RECORD SET:

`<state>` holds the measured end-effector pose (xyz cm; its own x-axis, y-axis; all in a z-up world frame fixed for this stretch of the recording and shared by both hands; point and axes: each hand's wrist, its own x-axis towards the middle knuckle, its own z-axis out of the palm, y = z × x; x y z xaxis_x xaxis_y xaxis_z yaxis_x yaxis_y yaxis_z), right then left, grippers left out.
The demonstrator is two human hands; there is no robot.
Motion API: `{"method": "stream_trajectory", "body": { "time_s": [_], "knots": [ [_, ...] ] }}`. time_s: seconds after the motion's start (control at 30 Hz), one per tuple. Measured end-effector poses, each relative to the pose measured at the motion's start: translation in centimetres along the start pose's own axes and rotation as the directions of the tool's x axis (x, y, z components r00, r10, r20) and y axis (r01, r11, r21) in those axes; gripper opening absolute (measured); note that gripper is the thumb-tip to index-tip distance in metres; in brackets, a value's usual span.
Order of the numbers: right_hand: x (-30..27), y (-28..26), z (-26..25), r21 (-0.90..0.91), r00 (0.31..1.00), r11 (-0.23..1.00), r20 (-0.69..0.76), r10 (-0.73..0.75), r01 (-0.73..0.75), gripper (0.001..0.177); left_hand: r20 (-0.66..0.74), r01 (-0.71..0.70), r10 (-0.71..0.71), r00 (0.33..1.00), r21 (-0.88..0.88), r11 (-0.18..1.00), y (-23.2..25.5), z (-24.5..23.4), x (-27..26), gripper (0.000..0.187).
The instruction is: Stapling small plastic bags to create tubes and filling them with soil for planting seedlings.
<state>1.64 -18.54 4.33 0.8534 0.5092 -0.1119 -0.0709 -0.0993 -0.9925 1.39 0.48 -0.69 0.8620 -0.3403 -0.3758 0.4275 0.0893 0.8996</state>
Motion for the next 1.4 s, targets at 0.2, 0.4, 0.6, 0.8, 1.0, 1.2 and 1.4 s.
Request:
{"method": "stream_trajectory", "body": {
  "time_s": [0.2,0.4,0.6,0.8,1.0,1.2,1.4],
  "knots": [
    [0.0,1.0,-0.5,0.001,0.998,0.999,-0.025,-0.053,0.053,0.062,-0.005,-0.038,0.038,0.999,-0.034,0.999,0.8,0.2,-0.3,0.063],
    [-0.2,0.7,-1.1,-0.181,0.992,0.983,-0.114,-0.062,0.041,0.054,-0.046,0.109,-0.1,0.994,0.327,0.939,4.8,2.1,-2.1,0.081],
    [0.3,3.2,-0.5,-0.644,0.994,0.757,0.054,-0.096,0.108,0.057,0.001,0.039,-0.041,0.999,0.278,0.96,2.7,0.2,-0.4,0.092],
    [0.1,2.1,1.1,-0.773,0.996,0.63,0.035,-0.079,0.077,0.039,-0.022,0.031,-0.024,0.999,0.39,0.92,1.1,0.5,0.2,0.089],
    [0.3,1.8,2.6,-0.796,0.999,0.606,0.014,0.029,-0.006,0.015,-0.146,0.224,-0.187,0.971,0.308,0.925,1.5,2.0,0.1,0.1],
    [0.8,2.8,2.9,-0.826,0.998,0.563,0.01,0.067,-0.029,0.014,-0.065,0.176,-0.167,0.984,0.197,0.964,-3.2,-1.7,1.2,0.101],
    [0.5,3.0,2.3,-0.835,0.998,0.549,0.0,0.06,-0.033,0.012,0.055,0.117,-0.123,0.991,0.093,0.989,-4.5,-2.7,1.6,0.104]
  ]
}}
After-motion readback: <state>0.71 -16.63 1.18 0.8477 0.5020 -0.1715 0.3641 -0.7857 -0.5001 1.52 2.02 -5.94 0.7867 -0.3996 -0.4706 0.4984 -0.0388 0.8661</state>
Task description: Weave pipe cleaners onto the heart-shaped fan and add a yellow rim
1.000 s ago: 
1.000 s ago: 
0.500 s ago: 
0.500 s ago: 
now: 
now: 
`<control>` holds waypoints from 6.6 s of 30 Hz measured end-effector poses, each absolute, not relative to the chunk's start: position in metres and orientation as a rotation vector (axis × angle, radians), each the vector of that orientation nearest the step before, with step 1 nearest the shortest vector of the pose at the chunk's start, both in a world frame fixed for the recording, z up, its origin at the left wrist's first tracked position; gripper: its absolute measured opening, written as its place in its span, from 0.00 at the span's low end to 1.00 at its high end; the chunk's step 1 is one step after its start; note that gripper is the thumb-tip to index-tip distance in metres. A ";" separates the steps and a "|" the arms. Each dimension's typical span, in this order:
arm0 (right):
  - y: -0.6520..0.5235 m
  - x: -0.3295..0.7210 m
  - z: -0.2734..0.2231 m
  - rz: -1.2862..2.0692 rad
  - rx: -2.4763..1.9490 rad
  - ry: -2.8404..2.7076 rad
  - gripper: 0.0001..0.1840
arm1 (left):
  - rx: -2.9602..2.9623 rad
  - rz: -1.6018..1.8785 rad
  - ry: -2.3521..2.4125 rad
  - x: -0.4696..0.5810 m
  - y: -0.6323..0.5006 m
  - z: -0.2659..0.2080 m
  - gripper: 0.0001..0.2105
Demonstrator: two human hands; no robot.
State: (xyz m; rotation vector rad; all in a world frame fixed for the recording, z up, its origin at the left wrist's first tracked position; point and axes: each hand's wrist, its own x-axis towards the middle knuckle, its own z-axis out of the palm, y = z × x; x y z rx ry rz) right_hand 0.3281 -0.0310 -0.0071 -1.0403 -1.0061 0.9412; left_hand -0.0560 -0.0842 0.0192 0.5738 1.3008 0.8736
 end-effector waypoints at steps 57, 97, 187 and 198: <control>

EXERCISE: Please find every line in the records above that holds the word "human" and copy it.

TASK SOLUTION:
The demonstrator is two human hands; there is no robot.
Demonstrator: two human hands; no robot.

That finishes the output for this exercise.